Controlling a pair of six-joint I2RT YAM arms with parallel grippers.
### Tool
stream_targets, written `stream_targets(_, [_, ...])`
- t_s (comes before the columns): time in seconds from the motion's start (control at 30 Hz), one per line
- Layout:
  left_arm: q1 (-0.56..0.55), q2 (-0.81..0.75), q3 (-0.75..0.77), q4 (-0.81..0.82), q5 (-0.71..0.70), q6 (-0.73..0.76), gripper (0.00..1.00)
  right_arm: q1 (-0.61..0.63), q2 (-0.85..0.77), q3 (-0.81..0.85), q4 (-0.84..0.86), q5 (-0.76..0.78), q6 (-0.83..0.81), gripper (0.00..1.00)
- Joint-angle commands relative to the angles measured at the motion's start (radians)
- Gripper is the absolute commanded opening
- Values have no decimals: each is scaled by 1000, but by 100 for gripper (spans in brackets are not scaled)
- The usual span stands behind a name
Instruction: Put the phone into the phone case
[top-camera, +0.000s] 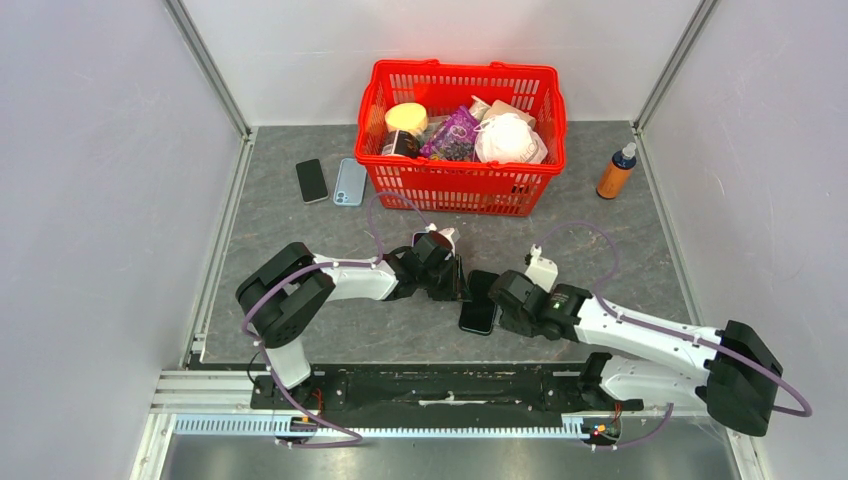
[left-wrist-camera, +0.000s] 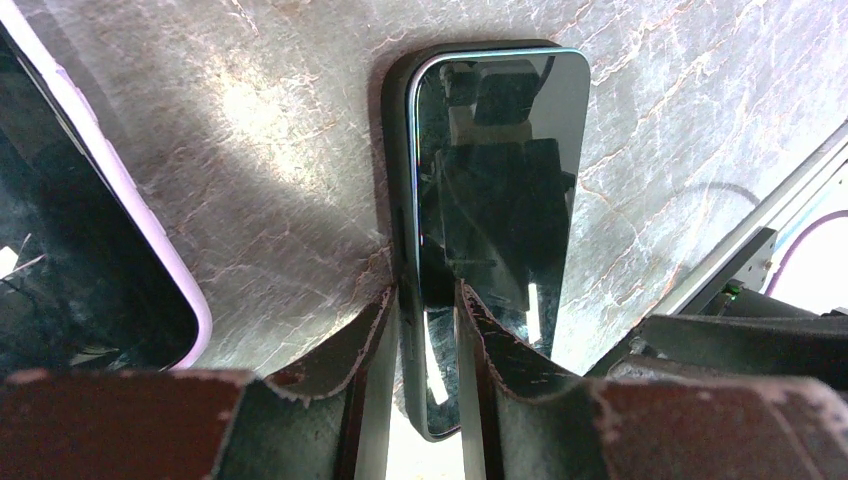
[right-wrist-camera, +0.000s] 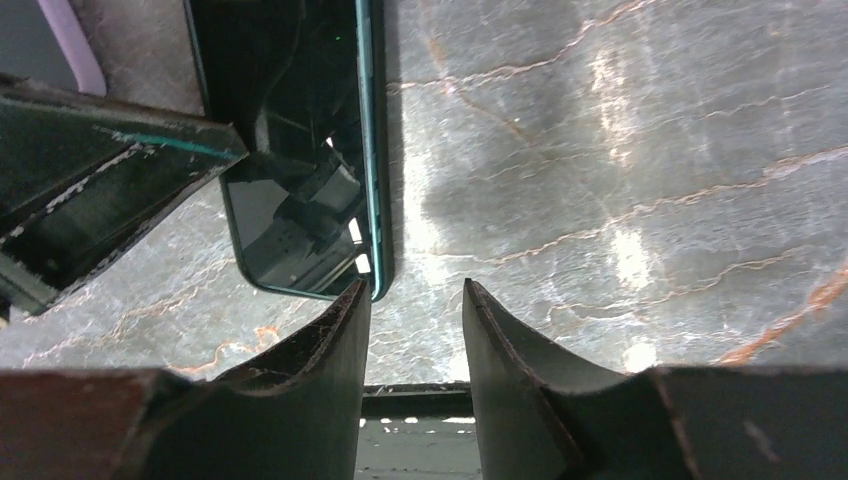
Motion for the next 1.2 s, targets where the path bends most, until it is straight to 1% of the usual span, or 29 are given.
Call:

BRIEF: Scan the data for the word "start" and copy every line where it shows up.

ANSWER BOX:
- t_s (comes before the columns): time in seconds from the motion's start (control at 30 Hz), one per line
- Joint-angle commands relative to the angles measured at the motion's start (radians)

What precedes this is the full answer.